[Problem description] Without copying any picture, transcribe exactly the lines of the data below from the one containing "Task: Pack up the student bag" through the one containing "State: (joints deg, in".
# # #
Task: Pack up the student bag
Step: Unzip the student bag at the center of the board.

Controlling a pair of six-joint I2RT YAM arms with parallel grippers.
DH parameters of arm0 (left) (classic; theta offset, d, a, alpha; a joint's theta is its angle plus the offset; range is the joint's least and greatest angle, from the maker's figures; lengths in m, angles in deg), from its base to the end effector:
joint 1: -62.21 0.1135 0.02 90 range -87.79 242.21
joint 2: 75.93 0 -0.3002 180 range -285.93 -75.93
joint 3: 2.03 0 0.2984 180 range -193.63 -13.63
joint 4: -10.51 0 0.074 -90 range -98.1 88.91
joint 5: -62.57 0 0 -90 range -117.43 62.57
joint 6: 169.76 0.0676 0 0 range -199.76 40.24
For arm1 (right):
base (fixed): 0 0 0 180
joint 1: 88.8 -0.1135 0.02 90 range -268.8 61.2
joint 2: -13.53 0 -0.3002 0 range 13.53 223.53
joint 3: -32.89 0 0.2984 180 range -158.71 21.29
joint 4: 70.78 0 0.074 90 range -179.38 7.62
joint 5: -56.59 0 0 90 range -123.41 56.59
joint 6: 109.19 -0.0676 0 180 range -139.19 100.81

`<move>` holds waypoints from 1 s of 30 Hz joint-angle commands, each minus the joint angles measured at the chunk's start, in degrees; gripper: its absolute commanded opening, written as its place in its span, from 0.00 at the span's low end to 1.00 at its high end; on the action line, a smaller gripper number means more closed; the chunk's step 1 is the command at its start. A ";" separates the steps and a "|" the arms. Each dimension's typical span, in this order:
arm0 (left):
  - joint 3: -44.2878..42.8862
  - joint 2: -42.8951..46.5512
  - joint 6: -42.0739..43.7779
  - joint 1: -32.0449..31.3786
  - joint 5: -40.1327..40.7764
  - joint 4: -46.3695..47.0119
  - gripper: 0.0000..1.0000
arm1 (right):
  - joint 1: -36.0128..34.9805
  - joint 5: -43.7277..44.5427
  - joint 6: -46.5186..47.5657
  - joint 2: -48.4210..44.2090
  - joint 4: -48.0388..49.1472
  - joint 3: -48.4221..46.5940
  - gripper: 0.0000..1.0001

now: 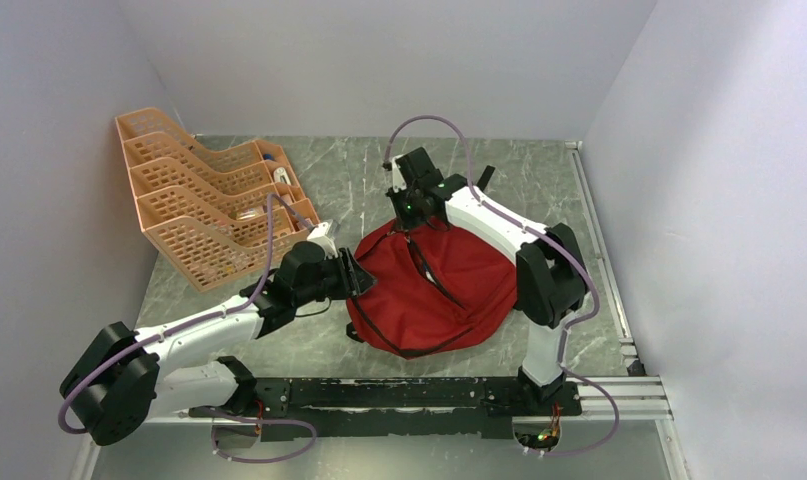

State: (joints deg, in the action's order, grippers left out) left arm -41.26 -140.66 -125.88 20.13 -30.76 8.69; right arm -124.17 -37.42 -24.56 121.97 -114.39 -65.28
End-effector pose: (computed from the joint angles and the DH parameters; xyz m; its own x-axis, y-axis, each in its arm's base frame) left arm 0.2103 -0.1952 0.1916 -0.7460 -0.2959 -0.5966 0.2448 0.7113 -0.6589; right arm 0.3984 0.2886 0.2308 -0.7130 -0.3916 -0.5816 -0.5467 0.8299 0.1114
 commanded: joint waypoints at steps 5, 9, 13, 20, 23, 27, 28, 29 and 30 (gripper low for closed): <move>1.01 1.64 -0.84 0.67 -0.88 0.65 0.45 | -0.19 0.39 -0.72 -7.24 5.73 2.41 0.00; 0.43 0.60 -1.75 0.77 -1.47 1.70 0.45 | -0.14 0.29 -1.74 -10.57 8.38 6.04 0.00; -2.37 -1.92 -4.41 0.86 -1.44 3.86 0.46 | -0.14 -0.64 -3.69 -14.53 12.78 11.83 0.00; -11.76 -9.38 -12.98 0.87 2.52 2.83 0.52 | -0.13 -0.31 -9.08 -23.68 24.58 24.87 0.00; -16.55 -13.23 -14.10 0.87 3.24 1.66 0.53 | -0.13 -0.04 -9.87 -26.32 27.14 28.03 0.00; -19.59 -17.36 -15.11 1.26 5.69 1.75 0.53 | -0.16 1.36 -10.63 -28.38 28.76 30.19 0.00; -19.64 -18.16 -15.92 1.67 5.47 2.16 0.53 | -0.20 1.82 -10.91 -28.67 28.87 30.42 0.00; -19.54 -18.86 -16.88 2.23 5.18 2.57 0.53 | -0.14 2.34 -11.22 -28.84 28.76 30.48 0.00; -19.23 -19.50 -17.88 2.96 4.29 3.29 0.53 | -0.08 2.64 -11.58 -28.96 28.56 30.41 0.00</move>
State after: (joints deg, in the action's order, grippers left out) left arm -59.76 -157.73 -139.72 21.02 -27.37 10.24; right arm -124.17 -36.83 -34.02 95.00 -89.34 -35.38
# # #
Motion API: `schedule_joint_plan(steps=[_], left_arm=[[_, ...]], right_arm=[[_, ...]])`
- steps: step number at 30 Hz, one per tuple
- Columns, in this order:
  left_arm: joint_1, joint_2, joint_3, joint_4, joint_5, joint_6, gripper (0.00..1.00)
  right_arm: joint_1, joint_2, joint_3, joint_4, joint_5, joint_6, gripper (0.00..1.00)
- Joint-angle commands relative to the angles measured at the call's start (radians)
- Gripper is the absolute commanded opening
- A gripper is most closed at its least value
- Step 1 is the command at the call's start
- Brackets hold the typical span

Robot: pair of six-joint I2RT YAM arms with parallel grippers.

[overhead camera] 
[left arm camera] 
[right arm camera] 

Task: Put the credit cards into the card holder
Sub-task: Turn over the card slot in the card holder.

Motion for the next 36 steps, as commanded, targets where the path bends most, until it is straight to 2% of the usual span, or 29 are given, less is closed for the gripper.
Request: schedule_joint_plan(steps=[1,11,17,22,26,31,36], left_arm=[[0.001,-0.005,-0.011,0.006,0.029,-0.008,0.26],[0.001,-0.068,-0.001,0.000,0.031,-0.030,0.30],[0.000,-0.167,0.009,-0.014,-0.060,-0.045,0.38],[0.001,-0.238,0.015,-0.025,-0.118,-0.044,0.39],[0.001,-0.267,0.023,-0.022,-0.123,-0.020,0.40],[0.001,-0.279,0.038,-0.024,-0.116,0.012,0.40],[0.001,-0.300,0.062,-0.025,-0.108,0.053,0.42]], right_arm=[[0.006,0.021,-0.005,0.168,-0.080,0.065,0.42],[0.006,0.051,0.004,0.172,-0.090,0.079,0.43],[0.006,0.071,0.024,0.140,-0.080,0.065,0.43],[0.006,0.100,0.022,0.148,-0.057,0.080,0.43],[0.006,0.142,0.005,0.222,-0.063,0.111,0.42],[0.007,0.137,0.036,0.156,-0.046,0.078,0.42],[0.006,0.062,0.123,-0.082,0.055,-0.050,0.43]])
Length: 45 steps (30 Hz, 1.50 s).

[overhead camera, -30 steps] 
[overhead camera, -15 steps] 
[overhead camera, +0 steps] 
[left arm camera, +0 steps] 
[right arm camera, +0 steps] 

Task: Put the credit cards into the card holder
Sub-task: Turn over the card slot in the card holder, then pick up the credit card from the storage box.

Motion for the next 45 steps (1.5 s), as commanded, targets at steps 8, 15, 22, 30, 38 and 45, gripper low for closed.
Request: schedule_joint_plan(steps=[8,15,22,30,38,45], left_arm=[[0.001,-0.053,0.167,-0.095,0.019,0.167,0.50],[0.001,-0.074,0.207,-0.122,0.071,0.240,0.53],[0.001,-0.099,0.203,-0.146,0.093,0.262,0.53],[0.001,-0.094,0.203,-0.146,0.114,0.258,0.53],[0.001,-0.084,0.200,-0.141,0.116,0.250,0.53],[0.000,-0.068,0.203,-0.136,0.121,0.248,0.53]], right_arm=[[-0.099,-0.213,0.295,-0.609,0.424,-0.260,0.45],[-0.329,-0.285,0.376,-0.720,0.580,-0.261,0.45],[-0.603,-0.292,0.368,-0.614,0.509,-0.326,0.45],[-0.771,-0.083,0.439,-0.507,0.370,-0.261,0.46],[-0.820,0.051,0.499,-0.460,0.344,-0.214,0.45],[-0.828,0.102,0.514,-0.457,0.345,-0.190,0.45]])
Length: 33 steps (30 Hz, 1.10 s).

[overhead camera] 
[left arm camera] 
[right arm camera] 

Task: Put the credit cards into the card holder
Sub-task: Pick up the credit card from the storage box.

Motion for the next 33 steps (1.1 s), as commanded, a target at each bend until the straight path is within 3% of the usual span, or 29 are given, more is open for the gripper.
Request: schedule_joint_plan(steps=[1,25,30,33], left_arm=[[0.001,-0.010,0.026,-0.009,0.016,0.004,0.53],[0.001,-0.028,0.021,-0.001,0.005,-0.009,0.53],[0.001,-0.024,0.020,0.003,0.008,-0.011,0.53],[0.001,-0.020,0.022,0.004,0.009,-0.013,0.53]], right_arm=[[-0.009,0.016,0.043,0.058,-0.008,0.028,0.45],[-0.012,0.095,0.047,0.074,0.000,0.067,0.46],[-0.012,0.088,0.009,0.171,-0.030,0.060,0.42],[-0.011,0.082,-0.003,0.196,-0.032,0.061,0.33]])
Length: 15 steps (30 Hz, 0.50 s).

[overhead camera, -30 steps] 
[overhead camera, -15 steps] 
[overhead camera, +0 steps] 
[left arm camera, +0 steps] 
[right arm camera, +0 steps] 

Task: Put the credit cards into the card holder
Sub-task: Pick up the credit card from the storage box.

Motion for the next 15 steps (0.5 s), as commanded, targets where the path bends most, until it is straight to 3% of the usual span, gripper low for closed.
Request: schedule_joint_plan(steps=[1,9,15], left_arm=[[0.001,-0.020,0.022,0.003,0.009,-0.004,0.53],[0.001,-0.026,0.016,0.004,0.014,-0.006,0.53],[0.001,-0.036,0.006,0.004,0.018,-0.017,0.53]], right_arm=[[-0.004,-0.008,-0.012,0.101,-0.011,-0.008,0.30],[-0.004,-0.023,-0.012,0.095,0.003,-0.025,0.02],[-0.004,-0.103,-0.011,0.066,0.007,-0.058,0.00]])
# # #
[Reply to the task]
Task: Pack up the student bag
Step: Unzip the student bag at the center of the board.

Controlling a pair of six-joint I2RT YAM arms with parallel grippers.
DH parameters of arm0 (left) (classic; theta offset, d, a, alpha; a joint's theta is its angle plus the offset; range is the joint's least and greatest angle, from the maker's figures; lengths in m, angles in deg), from its base to the end effector:
joint 1: -62.21 0.1135 0.02 90 range -87.79 242.21
joint 2: 75.93 0 -0.3002 180 range -285.93 -75.93
joint 3: 2.03 0 0.2984 180 range -193.63 -13.63
joint 4: -10.51 0 0.074 -90 range -98.1 88.91
joint 5: -62.57 0 0 -90 range -117.43 62.57
joint 6: 169.76 0.0676 0 0 range -199.76 40.24
For arm1 (right):
base (fixed): 0 0 0 180
joint 1: 88.8 -0.1135 0.02 90 range -268.8 61.2
joint 2: -13.53 0 -0.3002 0 range 13.53 223.53
joint 3: -32.89 0 0.2984 180 range -158.71 21.29
joint 4: 70.78 0 0.074 90 range -179.38 7.62
joint 5: -56.59 0 0 90 range -123.41 56.59
joint 6: 109.19 -0.0676 0 180 range -139.19 100.81

`<move>` holds waypoints from 1 s of 30 Hz joint-angle commands, each minus the joint angles measured at the chunk's start, in degrees; gripper: its absolute commanded opening, written as its place in its span, from 0.00 at the span's low end to 1.00 at its high end; on the action line, a smaller gripper number means more closed; the chunk's step 1 is the command at its start. A ";" separates the steps and a "|" the arms. Each dimension's typical span, in this order:
arm0 (left):
  - joint 3: -44.2878..42.8862
  - joint 2: -42.8951..46.5512
  - joint 6: -42.0739..43.7779
  - joint 1: -32.0449..31.3786
  - joint 5: -40.1327..40.7764
  - joint 4: -46.3695..47.0119
  - gripper: 0.0000..1.0000
arm1 (right):
  - joint 1: -36.0128..34.9805
  - joint 5: -43.7277..44.5427
  - joint 6: -46.5186..47.5657
  - joint 2: -48.4210..44.2090
  - joint 4: -48.0388..49.1472
  - joint 3: -48.4221..46.5940
  - gripper: 0.0000..1.0001

now: 

State: (joints deg, in the action's order, grippers left out) left arm -41.26 -140.66 -125.88 20.13 -30.76 8.69; right arm -124.17 -37.42 -24.56 121.97 -114.39 -65.28

There is nothing more to add to this answer.